#### WHAT THIS TASK INVOLVES:
An exact transcription of all the records, free of pictures, is the expected answer.

#### INPUT FOR THIS TASK:
»»

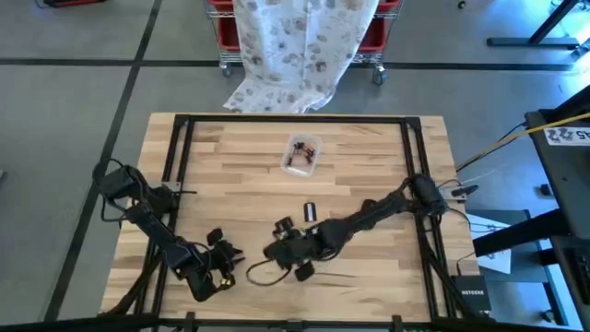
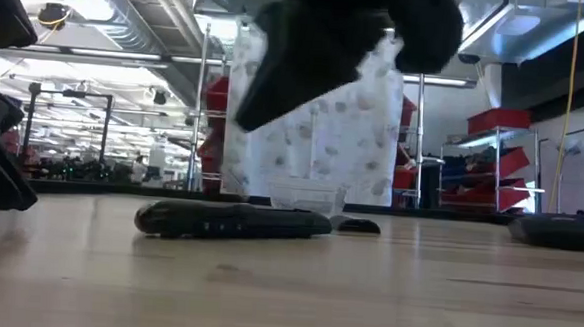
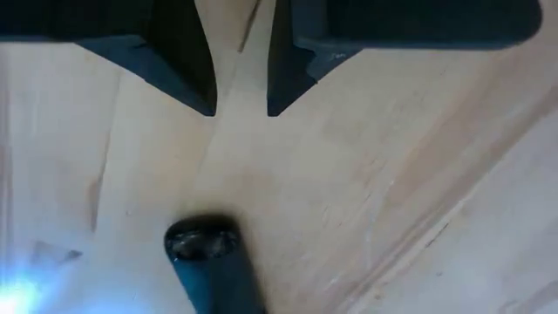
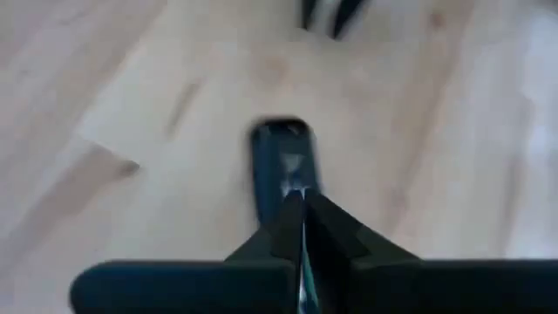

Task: Insert battery
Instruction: Insert the white battery into the remote control

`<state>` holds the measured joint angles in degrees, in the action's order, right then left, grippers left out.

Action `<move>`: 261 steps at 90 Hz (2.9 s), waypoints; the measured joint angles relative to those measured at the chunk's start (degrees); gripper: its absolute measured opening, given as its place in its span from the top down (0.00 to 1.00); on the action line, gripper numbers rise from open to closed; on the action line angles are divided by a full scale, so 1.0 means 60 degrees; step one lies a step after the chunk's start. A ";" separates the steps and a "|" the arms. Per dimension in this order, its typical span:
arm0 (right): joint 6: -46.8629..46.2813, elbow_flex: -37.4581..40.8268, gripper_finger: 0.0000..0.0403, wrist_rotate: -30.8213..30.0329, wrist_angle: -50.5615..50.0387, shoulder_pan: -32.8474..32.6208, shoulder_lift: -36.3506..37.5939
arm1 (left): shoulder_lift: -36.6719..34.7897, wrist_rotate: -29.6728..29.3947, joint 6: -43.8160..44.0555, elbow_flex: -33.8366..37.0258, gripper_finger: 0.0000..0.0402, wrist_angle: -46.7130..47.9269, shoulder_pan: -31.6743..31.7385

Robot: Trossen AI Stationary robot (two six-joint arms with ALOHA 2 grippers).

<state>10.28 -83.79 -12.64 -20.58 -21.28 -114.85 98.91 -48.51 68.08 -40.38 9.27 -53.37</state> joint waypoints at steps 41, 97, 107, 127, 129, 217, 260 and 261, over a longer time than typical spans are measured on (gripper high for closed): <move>-0.0428 0.3288 1.00 0.2057 0.3945 0.0351 0.0984 | 0.0004 -0.0306 -0.0599 0.0000 0.79 -0.0469 0.0080; -0.2261 0.0466 0.77 0.2920 0.3920 -0.2323 -0.2214 | 0.0004 -0.0253 -0.0910 0.0004 0.79 -0.0977 0.0304; -0.2663 0.0393 0.77 0.1961 0.3482 -0.2335 -0.2256 | 0.0004 -0.0229 -0.0905 0.0004 0.79 -0.0971 0.0315; -0.2651 0.0429 0.77 -0.1332 0.1542 -0.2181 -0.1712 | 0.0004 -0.0222 -0.0908 0.0004 0.79 -0.0958 0.0315; -0.2640 0.0431 0.77 -0.1502 0.1315 -0.2178 -0.1639 | 0.0004 -0.0201 -0.0902 0.0004 0.79 -0.0957 0.0315; -0.5747 0.0431 0.76 -0.0319 0.3306 -0.2035 -0.1296 | 0.1643 0.2120 -0.2915 -0.0011 0.96 -0.6386 0.0650; -0.3462 -0.0365 0.76 -0.0713 0.5022 -0.1095 -0.2532 | -0.0687 0.2282 -0.1765 -0.0854 0.97 -0.1437 -0.0623; -0.3355 -0.0454 0.76 -0.0683 0.5009 -0.1042 -0.2586 | -0.0754 0.2195 -0.1600 -0.0870 0.97 -0.1191 -0.0678</move>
<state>-9.85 -86.52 -16.74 9.48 -27.53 -130.36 94.39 -35.34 58.48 -45.60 2.13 -57.44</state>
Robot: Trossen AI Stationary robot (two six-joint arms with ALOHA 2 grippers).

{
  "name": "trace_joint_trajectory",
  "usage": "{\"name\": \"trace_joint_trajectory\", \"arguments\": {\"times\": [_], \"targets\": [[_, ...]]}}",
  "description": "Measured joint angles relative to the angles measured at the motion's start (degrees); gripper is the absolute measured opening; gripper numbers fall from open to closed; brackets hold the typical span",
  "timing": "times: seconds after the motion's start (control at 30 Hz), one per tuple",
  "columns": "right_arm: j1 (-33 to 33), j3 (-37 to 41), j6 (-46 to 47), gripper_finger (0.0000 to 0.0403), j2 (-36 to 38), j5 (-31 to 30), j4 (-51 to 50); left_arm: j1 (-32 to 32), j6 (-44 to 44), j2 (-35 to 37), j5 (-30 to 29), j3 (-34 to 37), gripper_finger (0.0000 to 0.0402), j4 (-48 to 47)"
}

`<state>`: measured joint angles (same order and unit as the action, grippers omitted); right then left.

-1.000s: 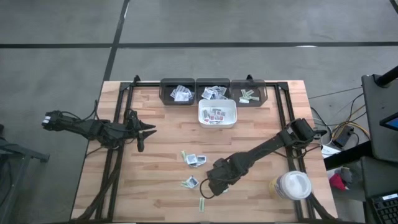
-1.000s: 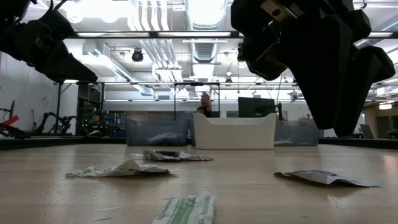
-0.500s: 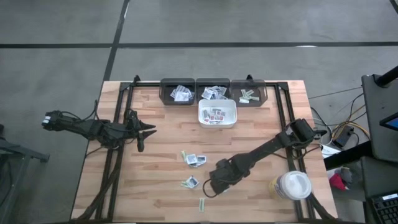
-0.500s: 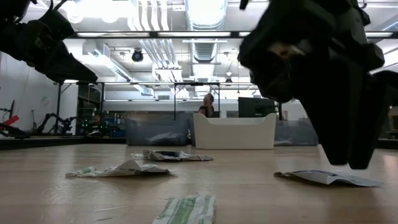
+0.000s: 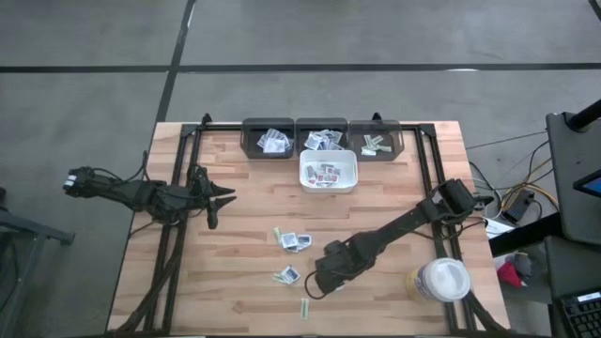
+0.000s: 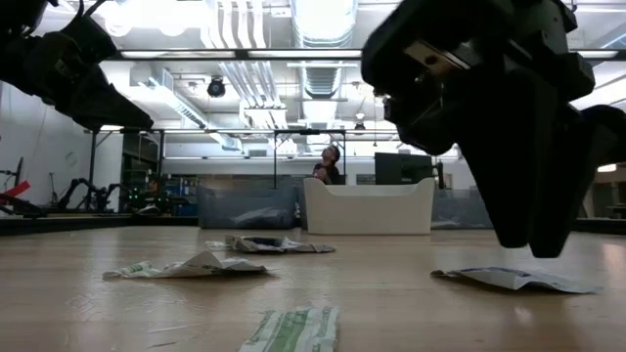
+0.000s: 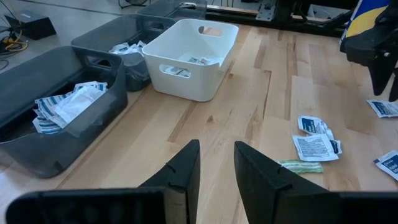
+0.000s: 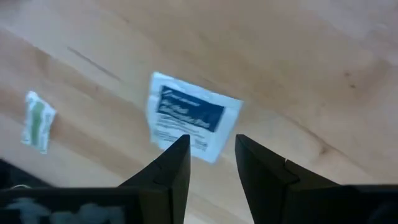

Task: Pick & Place First Aid Supplies
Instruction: Put the blue alcohol pad into the middle gray bin

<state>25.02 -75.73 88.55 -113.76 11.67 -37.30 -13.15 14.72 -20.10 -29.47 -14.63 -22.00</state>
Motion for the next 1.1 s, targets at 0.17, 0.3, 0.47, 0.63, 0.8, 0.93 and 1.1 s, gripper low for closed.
{"name": "trace_joint_trajectory", "arguments": {"times": [0.17, 0.3, 0.47, 0.63, 0.8, 0.93, 1.1], "targets": [[0.0, -0.43, 0.97, 0.0117, 0.0, -2.42, 0.06, -0.02, 0.0, 0.0, -0.02, 0.0, 0.0094, -0.13], [0.0, 0.12, 1.38, 0.0107, -0.56, -3.02, 0.09, 0.0, 0.0, -0.01, -0.02, 0.0, 0.0094, -0.44], [-0.07, -0.3, 1.43, 0.0097, -3.34, -1.73, 1.5, 0.0, 0.02, -0.09, -0.02, 0.0, 0.0094, -0.54], [-0.07, -3.01, 1.03, 0.0089, -6.05, -1.53, -1.55, -0.02, 0.02, -0.54, -0.02, 0.0, 0.0094, -0.79], [-0.07, -4.62, -0.71, 0.0065, -6.59, -1.55, -5.25, 0.0, 0.02, -0.67, -0.02, 0.0, 0.0094, -0.81], [-0.07, -4.72, -1.56, 0.0037, -6.62, -1.56, -5.96, -0.01, 0.02, -0.73, -0.02, 0.0, 0.0094, -0.82], [-0.07, -4.67, -1.57, 0.0011, -6.62, -1.58, -6.49, -0.02, 0.02, -0.74, -0.02, 0.0, 0.0094, -0.87]]}}
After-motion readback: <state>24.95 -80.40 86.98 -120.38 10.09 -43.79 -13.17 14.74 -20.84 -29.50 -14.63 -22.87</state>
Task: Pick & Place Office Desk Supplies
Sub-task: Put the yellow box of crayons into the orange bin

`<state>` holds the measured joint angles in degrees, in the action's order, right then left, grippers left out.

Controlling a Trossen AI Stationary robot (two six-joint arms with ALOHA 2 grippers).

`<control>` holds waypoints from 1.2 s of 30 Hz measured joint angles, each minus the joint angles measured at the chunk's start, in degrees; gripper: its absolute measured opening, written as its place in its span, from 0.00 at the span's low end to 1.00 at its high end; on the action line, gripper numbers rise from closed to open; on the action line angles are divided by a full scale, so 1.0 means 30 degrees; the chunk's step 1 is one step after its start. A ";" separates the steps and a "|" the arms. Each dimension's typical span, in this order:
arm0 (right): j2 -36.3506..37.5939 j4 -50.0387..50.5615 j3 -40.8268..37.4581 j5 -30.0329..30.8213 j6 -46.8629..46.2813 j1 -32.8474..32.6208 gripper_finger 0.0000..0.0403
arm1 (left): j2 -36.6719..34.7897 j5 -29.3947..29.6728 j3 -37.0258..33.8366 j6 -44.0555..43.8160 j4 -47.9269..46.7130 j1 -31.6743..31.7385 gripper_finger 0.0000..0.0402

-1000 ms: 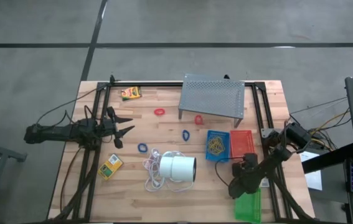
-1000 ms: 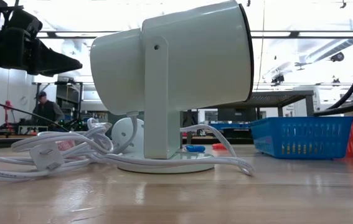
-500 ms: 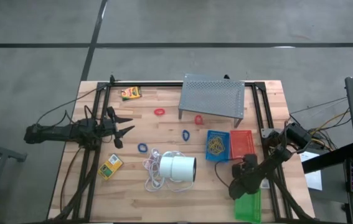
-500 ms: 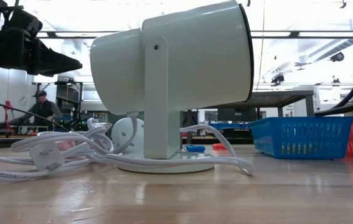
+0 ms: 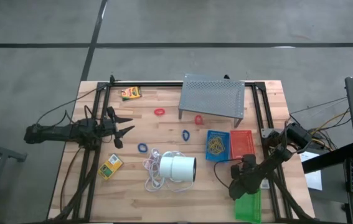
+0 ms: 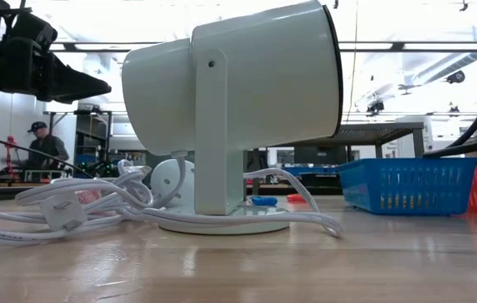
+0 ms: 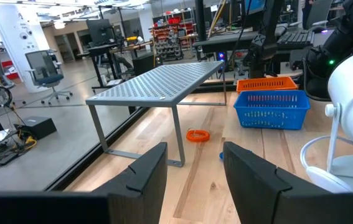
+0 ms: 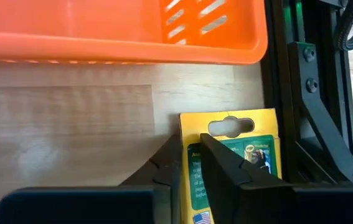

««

#### RESULT OF THIS TASK:
Task: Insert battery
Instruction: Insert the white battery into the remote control

`<state>` holds the measured joint angles in degrees, in the action's order, right then left, grippers left out.

Action `<move>`: 261 steps at 90 Hz (2.9 s), waypoints; the measured joint angles relative to those measured at the chunk's start (degrees); gripper: its absolute measured opening, given as its place in its span from the top down (0.00 to 1.00); on the action line, gripper numbers rise from open to closed; on the action line angles are divided by a full scale, so 1.0 means 60 degrees; step one lies a step after the chunk's start. A ";" separates the steps and a "|" the arms. Per dimension in this order, its typical span:
arm0 (right): joint 6: -46.8629..46.2813, elbow_flex: -37.4581..40.8268, gripper_finger: 0.0000..0.0403, wrist_rotate: -30.8213..30.0329, wrist_angle: -50.5615..50.0387, shoulder_pan: -32.8474..32.6208, shoulder_lift: -36.3506..37.5939
arm1 (left): shoulder_lift: -36.6719..34.7897, wrist_rotate: -29.6728..29.3947, joint 6: -43.8160..44.0555, elbow_flex: -33.8366..37.0258, gripper_finger: 0.0000..0.0402, wrist_angle: -46.7130..47.9269, shoulder_pan: -31.6743..31.7385

Robot: Trossen AI Stationary robot (two six-joint arms with ALOHA 2 grippers).

<state>10.28 -83.79 -12.64 -20.58 -21.28 -114.85 98.91 -48.51 68.08 -40.38 9.27 -53.37</state> joint waypoints at steps 41, 97, 107, 127, 129, 217, 260 and 261, over a longer time than typical spans are measured on (gripper high for closed): <move>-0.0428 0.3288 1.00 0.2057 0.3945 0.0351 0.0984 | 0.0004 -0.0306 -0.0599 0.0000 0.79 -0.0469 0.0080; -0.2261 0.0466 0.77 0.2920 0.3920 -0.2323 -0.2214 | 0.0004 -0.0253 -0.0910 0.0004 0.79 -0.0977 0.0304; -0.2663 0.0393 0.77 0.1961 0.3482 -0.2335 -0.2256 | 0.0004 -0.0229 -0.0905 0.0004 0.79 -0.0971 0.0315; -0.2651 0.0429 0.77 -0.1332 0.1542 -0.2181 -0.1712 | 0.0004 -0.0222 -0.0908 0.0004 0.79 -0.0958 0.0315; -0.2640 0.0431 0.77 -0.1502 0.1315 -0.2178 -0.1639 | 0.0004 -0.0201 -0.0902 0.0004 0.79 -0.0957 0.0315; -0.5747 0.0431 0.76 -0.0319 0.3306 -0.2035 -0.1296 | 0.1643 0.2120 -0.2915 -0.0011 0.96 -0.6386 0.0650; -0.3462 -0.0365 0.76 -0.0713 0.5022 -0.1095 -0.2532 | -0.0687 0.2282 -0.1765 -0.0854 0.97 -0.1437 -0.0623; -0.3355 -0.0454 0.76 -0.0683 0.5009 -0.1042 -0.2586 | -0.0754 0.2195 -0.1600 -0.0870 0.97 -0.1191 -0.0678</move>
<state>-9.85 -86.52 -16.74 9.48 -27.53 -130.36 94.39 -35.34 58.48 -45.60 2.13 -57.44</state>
Robot: Trossen AI Stationary robot (two six-joint arms with ALOHA 2 grippers).

{
  "name": "trace_joint_trajectory",
  "usage": "{\"name\": \"trace_joint_trajectory\", \"arguments\": {\"times\": [_], \"targets\": [[_, ...]]}}",
  "description": "Measured joint angles relative to the angles measured at the motion's start (degrees); gripper is the absolute measured opening; gripper numbers fall from open to closed; brackets hold the typical span",
  "timing": "times: seconds after the motion's start (control at 30 Hz), one per tuple",
  "columns": "right_arm: j1 (-33 to 33), j3 (-37 to 41), j6 (-46 to 47), gripper_finger (0.0000 to 0.0403), j2 (-36 to 38), j5 (-31 to 30), j4 (-51 to 50); left_arm: j1 (-32 to 32), j6 (-44 to 44), j2 (-35 to 37), j5 (-30 to 29), j3 (-34 to 37), gripper_finger (0.0000 to 0.0402), j4 (-48 to 47)"
}

`<state>`: measured joint angles (same order and unit as the action, grippers omitted); right then left.

-1.000s: 
-1.000s: 
-0.500s: 
-0.500s: 
+0.000s: 
+0.000s: 
+0.000s: 
+0.000s: 

Task: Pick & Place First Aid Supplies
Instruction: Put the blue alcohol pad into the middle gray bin

<state>25.02 -75.73 88.55 -113.76 11.67 -37.30 -13.15 14.72 -20.10 -29.47 -14.63 -22.00</state>
Motion for the next 1.1 s, targets at 0.17, 0.3, 0.47, 0.63, 0.8, 0.93 and 1.1 s, gripper low for closed.
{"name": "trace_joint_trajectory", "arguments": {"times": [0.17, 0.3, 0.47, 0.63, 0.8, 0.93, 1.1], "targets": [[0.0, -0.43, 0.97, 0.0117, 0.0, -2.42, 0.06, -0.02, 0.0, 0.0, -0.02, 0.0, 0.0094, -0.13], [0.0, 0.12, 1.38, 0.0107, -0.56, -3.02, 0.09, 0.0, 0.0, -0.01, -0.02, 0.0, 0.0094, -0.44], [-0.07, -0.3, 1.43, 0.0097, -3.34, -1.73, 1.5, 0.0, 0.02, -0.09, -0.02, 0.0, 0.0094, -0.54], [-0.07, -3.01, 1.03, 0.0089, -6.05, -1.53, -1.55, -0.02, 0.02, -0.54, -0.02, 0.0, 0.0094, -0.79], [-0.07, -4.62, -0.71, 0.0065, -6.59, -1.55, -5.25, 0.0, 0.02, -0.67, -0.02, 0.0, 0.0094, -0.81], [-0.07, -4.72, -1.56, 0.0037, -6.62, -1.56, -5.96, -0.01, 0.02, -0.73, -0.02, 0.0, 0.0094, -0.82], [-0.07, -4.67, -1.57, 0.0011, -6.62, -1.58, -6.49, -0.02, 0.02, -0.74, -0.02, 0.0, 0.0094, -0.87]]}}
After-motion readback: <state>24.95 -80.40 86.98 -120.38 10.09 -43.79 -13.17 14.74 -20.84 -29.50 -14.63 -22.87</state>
Task: Pick & Place Office Desk Supplies
Sub-task: Put the yellow box of crayons into the orange bin

`<state>` holds the measured joint angles in degrees, in the action's order, right then left, grippers left out.

Controlling a Trossen AI Stationary robot (two six-joint arms with ALOHA 2 grippers).

`<control>` holds waypoints from 1.2 s of 30 Hz measured joint angles, each minus the joint angles measured at the chunk's start, in degrees; gripper: its absolute measured opening, written as its place in its span, from 0.00 at the span's low end to 1.00 at its high end; on the action line, gripper numbers rise from closed to open; on the action line angles are divided by a full scale, so 1.0 means 30 degrees; the chunk's step 1 is one step after its start. A ";" separates the steps and a "|" the arms. Each dimension's typical span, in this order:
arm0 (right): j2 -36.3506..37.5939 j4 -50.0387..50.5615 j3 -40.8268..37.4581 j5 -30.0329..30.8213 j6 -46.8629..46.2813 j1 -32.8474..32.6208 gripper_finger 0.0000..0.0403
arm1 (left): j2 -36.6719..34.7897 j5 -29.3947..29.6728 j3 -37.0258..33.8366 j6 -44.0555..43.8160 j4 -47.9269..46.7130 j1 -31.6743..31.7385 gripper_finger 0.0000..0.0402

-1000 ms: 
-1000 ms: 
-500 ms: 
-500 ms: 
+0 ms: 
+0 ms: 
+0 ms: 
+0 ms: 

There is nothing more to the exercise.